Die in unmittelbarer Nachbarschaft liegende Kies- und Betonverarbeitung soll von dem Bauvorhaben betrieblich nicht beeinträchtigt werden. Es ist vorgesehen, dass der Aushub und die damit verbundene Kiesverwertung von der Tägerhard Kies AG gemacht werden. Zudem gilt es zu vereinbaren, dass der nötige Beton für die verschiedenen Gebäude zu ortsüblichen Bedingungen geliefert wird. Der Kiesabbau, der im Rahmen des Aushubs anstünde, wäre ohne Richtplananpassung sofort möglich. Ein weiterer Kiesabbau auf eine Tiefe bis zu 35 Meter wäre aber erst nach Ende des Baurechts möglich. Deshalb richtet die Ortsbürgergemeinde für die bereits geleistete Anzahlung der Kieswerk Tägerhard AG eine Entschädigung aus.

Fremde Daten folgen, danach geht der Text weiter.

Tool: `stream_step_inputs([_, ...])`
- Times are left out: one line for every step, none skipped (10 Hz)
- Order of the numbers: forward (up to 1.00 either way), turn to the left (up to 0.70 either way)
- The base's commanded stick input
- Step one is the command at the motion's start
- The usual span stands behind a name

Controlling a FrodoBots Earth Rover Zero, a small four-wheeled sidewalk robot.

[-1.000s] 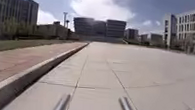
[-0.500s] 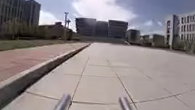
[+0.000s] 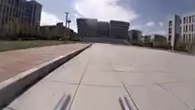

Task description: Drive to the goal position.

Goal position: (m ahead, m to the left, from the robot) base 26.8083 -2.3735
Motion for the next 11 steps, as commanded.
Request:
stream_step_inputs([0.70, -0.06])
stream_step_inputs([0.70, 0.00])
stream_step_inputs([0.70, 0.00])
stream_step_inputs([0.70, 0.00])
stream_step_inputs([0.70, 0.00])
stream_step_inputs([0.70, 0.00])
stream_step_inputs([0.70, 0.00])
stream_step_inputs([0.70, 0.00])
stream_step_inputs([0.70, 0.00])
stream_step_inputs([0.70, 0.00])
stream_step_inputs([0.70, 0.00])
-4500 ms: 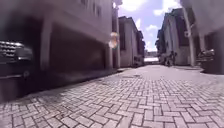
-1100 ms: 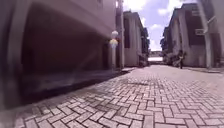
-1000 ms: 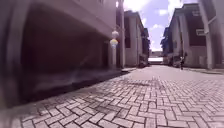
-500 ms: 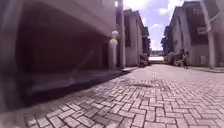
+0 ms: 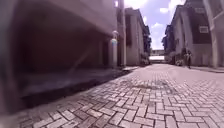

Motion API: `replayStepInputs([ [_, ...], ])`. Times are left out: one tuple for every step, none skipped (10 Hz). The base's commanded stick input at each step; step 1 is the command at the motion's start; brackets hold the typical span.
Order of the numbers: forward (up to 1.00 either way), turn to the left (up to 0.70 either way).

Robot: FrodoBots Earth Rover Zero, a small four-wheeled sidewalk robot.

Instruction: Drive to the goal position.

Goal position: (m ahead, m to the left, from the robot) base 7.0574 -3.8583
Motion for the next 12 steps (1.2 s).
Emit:
replayStepInputs([
  [0.5, -0.04],
  [0.5, -0.26],
  [0.5, -0.45],
  [0.5, -0.12],
  [0.5, 0.0],
  [0.5, 0.0],
  [0.5, 0.0],
  [0.5, 0.0],
  [0.5, -0.05],
  [0.5, -0.44],
  [0.5, -0.19],
  [0.5, 0.0],
])
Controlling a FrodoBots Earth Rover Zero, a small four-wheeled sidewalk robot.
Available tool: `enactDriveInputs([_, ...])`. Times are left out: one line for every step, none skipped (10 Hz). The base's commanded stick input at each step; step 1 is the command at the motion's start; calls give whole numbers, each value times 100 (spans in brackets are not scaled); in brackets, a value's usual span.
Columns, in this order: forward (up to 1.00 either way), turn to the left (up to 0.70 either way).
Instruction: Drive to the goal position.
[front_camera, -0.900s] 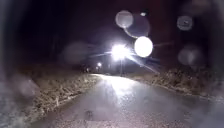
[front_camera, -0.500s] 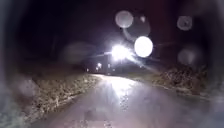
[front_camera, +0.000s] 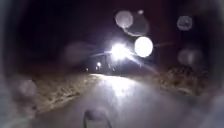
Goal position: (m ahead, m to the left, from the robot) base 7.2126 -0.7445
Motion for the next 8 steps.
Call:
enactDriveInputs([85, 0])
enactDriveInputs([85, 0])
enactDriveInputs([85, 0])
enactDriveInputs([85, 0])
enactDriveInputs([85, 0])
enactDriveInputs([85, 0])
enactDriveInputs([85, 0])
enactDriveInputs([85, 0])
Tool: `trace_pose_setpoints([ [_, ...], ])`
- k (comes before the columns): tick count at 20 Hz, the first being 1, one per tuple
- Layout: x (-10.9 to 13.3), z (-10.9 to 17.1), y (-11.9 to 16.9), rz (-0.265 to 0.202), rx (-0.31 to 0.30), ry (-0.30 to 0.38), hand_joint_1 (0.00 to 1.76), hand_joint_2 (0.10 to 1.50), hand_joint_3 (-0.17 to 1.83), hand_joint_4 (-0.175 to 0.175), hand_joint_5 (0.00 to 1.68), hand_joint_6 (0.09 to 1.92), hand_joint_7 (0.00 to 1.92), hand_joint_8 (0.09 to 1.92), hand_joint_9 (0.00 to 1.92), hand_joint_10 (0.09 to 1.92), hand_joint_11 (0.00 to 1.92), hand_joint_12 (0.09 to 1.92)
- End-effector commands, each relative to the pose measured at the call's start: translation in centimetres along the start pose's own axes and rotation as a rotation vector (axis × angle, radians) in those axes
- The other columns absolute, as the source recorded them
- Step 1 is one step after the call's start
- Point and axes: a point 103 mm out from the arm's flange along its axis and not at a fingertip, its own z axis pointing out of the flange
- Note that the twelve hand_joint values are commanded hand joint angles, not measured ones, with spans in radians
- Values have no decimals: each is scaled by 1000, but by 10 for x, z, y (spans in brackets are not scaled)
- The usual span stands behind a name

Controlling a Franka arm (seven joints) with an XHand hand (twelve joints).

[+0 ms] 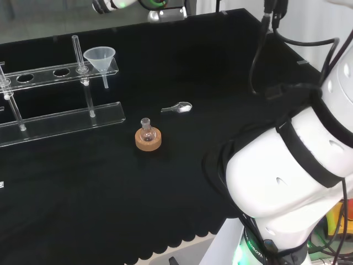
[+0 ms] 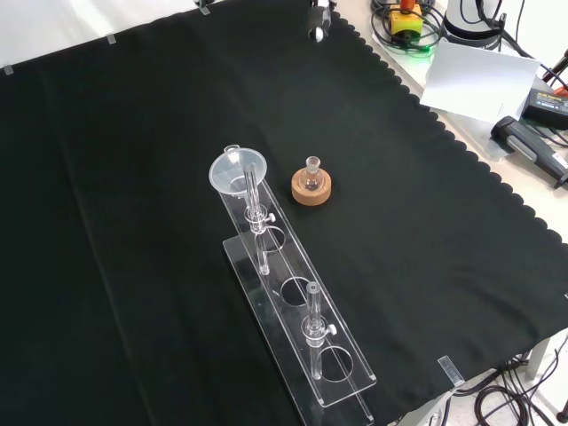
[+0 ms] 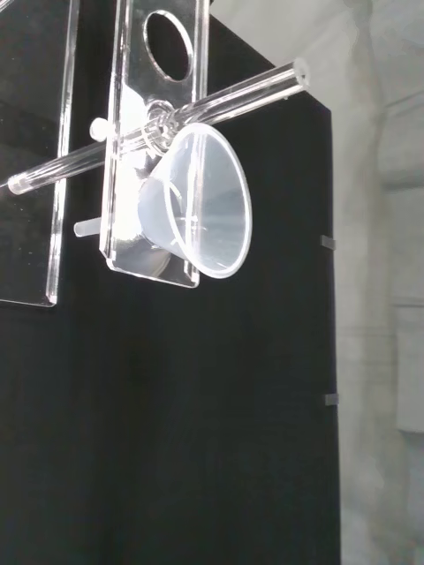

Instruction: Pick up the funnel from the transparent funnel stand.

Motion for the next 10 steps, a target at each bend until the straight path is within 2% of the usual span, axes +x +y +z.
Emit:
trace_pose_setpoints([
  [1,8,12,13,3,26,1,334,592,29,5,0,87,0,87,0,87,0,574],
  [10,22,37,30,-19,83,4,350,607,33,3,0,87,17,87,0,87,0,566],
])
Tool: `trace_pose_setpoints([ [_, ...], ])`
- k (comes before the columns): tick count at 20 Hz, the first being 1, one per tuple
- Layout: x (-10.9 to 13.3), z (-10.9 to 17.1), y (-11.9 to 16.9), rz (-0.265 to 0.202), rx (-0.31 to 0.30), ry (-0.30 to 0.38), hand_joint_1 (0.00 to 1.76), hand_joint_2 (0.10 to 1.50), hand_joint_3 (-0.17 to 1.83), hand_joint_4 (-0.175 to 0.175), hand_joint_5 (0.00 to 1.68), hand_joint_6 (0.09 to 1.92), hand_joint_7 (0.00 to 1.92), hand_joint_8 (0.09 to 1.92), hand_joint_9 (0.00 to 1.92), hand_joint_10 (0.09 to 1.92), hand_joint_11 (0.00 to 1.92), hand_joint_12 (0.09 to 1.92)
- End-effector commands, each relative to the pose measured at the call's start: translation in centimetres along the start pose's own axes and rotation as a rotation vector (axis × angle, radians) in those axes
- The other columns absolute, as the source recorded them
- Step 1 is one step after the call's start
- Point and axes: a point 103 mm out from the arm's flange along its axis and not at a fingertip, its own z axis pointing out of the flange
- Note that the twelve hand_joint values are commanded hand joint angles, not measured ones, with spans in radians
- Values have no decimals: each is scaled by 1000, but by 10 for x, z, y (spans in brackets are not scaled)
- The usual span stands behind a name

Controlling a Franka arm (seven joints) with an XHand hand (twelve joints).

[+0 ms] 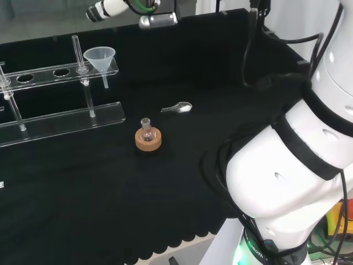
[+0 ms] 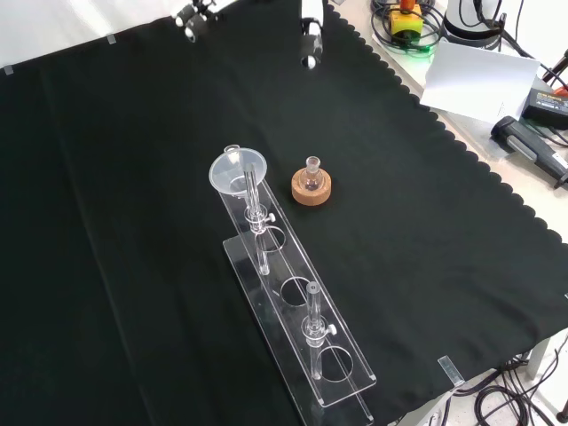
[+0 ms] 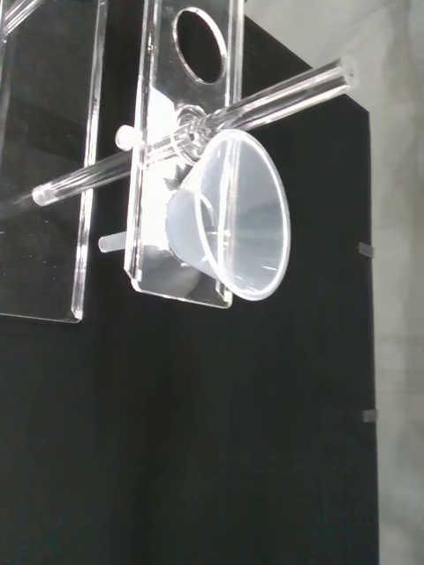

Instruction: Pick up the funnel from the transparent funnel stand.

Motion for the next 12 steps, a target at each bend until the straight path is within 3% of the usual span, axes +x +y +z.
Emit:
trace_pose_setpoints([
  [1,12,14,13,-15,31,6,351,608,33,3,0,87,18,87,0,87,0,566],
  [12,29,43,25,-59,87,22,410,646,46,-2,0,87,29,87,0,87,0,557],
])
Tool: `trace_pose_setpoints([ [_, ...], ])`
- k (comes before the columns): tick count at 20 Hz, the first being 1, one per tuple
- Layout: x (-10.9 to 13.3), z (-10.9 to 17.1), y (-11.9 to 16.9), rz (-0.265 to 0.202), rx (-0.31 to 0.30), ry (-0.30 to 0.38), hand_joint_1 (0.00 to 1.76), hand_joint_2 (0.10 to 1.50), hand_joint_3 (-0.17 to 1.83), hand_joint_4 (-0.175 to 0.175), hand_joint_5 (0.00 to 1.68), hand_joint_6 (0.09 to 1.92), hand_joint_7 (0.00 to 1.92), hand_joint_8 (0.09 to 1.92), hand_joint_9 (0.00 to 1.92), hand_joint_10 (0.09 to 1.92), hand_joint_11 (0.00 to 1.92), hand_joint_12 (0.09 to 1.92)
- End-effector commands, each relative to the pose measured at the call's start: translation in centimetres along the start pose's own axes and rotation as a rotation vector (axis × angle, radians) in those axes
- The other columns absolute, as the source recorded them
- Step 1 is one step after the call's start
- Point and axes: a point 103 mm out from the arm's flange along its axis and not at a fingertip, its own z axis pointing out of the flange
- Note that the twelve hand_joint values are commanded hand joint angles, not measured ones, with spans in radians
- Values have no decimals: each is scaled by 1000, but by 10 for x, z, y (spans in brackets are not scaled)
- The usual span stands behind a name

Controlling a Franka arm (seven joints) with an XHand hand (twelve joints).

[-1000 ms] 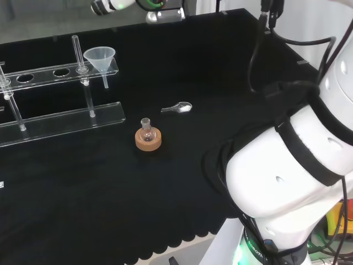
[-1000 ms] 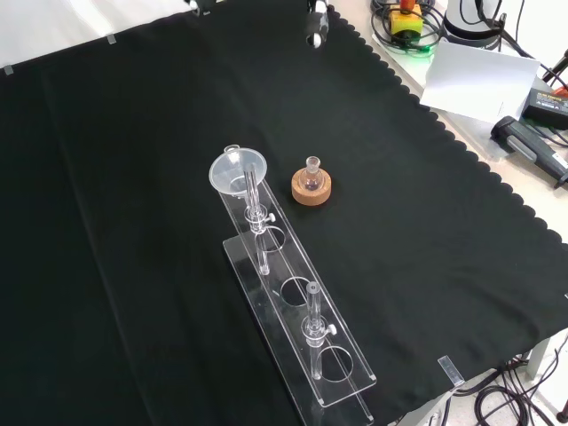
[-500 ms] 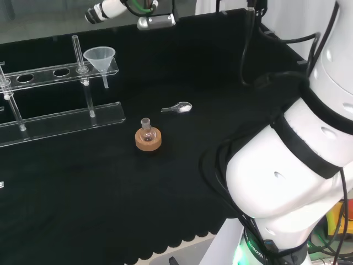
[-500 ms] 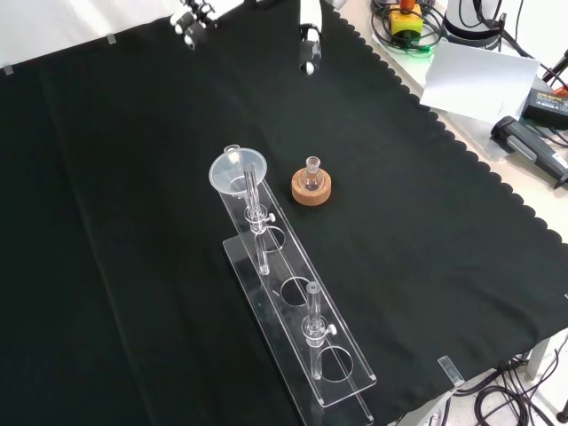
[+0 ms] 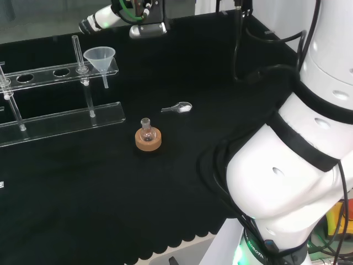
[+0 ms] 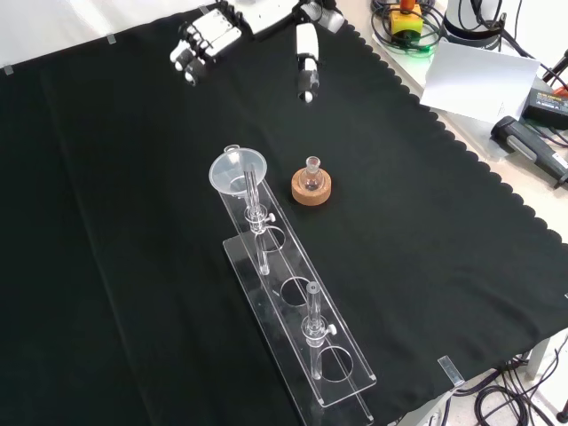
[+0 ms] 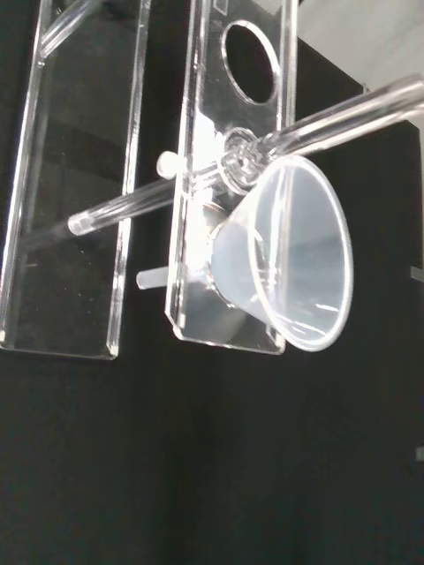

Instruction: Pick up the funnel from the transparent funnel stand.

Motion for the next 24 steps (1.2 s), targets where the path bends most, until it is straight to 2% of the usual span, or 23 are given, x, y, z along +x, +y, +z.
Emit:
trace_pose_setpoints([
  [1,14,12,6,-33,26,7,415,650,47,-2,0,87,29,87,0,87,0,556],
  [15,30,46,29,-40,110,-3,395,637,35,-1,0,87,0,87,0,87,0,546],
  [18,32,52,34,-36,111,-4,389,630,25,2,0,87,0,87,0,87,0,509],
  [19,32,54,35,-31,111,4,385,628,21,4,0,87,0,87,0,87,0,467],
  [23,30,55,38,-16,89,19,379,630,8,8,0,87,0,87,0,87,0,87],
  [24,30,55,39,-11,90,19,379,630,8,9,0,87,0,87,0,87,0,87],
])
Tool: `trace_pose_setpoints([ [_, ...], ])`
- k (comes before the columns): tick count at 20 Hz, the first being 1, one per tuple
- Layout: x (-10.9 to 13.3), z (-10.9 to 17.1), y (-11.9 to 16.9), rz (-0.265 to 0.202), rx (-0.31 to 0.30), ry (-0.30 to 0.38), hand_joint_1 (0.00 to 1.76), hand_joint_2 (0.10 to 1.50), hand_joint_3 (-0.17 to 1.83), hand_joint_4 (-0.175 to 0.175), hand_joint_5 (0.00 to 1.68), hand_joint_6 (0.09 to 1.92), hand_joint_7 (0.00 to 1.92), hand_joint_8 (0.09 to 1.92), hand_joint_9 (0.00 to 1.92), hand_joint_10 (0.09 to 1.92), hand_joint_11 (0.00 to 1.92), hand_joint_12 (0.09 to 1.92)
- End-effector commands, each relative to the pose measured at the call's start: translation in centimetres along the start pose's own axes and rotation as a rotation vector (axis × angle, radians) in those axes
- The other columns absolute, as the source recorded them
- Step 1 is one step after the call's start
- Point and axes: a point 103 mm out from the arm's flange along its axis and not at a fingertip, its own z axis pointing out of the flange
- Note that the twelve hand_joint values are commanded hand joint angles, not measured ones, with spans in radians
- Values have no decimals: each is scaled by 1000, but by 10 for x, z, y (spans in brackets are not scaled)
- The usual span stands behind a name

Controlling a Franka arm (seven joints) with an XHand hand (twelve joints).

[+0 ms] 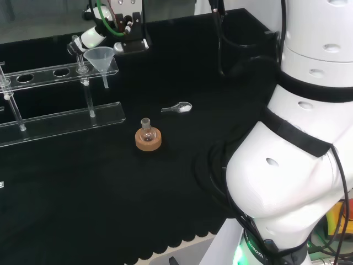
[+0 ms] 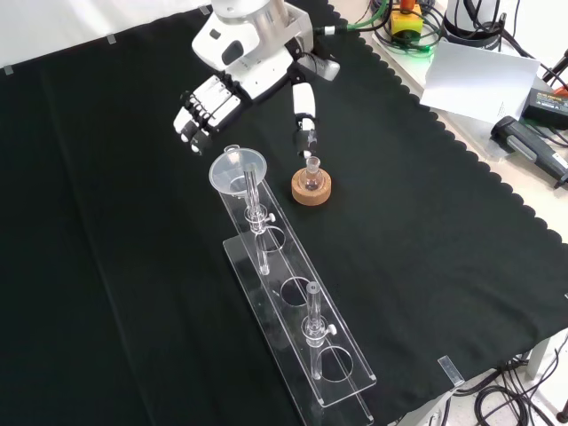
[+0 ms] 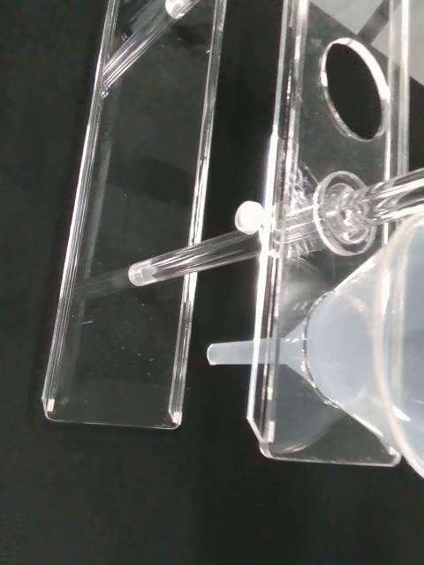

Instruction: Pick up the funnel from the transparent funnel stand.

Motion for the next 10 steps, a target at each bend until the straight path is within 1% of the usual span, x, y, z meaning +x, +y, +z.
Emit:
trace_pose_setpoints([
  [1,0,1,4,18,-17,8,380,630,7,9,0,87,0,87,0,87,0,87],
  [4,-2,2,7,26,-8,13,382,630,6,10,0,87,0,87,0,87,0,87],
  [10,-5,8,11,40,23,1,379,625,4,5,0,87,0,87,0,87,0,87],
])
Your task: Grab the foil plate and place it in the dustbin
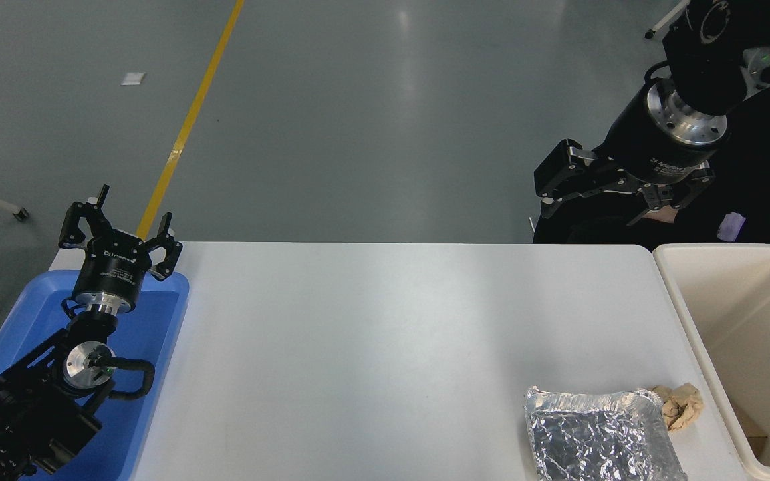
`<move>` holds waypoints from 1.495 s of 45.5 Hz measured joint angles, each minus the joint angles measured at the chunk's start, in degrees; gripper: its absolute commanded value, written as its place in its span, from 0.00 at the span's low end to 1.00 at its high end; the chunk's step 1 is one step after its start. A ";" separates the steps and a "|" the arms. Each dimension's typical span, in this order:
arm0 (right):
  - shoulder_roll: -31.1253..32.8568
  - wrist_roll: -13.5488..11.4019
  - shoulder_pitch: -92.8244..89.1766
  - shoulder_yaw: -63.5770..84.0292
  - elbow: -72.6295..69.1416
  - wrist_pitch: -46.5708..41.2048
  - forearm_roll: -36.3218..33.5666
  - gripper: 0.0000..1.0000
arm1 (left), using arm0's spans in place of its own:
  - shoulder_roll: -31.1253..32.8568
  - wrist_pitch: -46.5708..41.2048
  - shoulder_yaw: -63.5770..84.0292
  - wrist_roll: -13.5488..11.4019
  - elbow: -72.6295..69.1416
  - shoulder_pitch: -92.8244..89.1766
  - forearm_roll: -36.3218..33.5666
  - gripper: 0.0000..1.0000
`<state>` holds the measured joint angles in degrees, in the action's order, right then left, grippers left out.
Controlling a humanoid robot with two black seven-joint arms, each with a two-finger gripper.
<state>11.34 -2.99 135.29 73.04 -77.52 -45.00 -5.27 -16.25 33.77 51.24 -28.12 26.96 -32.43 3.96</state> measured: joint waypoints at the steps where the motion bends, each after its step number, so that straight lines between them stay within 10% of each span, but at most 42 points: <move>1: 0.00 0.00 -0.05 -0.02 0.00 0.00 0.00 1.00 | 0.00 0.01 0.00 0.00 0.00 0.00 0.00 0.99; 68: 0.03 0.00 -2.37 -0.23 0.07 0.00 -0.11 1.00 | 0.06 -0.14 -0.07 0.00 -0.04 -0.05 -0.01 0.99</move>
<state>11.37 -2.99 132.92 72.82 -77.46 -45.00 -5.39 -16.18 33.63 51.17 -28.12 26.92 -32.49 3.95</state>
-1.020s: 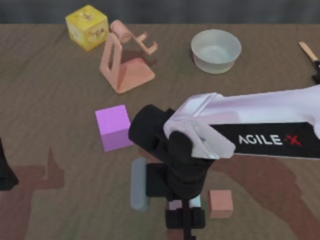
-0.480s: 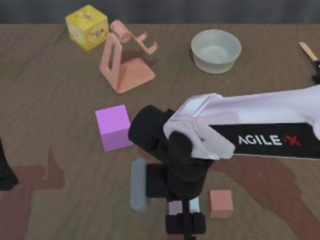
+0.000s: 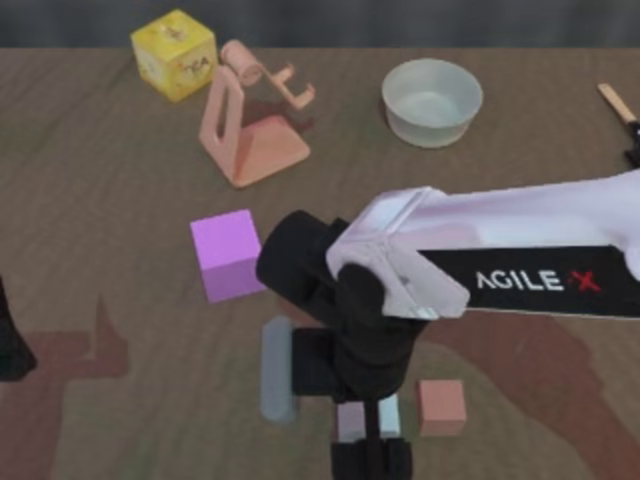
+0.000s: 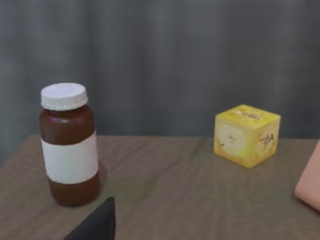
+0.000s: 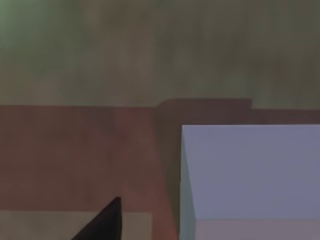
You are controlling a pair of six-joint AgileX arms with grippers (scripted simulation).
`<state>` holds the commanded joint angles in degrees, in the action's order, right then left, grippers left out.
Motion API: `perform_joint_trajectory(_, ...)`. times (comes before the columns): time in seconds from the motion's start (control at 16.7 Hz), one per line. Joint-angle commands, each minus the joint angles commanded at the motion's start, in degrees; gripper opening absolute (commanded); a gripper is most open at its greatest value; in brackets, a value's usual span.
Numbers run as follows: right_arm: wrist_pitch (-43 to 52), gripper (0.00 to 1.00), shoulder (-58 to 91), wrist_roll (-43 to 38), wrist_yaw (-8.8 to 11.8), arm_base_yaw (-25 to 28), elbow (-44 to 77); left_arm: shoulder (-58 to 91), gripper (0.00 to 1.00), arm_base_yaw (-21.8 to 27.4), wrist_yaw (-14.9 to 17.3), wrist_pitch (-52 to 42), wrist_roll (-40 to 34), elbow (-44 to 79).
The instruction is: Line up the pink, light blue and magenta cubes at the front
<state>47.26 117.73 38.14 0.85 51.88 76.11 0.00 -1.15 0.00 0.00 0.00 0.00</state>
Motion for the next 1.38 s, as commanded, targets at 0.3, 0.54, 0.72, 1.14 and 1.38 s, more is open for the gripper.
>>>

Sollte das Projekt realisiert werden, verlören fünf Landwirte ihr Pacht- und Fruchtfolgeland. Das wäre allerdings auch bei einem späteren Kiesabbau der Fall gewesen, durch den das Land für längere Zeit nicht mehr als Produktionsfläche zur Verfügung gestanden hätte. Lediglich auf der Unteren Geisswies wäre eine landwirtschaftliche Nutzung weiterhin möglich gewesen.

Finanzielle Perspektiven
«Aktuelle Berechnungen deuten darauf hin, dass die Einwohnergemeinde Wettingen von Unternehmenssteuererträgen in Höhe eines zweistelligen Millionenbetrags pro Jahr profitieren könnte. Das würde derzeit mehr als 20 Steuerprozent entsprechen und käme einer signifikanten Entlastung der finanziell angespannten Situation in Wettingen gleich. Mittelfristig könnten diese Einnahmen sogar zum Schuldenabbau beitragen», so Roland Kuster. Ebenfalls könnte die Ortsbürgergemeinde über die Laufzeit des Baurechts erhebliche Baurechtszinsen vereinnahmen und ihre angestammten Aufgaben zum Wohl der Bewohnenden von Wettingen weiterhin wahrnehmen. Da der Gemeinderat, die Ortsbürgerkommission und die ­Finanzkommission das Geschäft befürworten, ist für den 22. April eine ausserordentliche Ortsbürgergemeindeversammlung im Tägi angekündigt.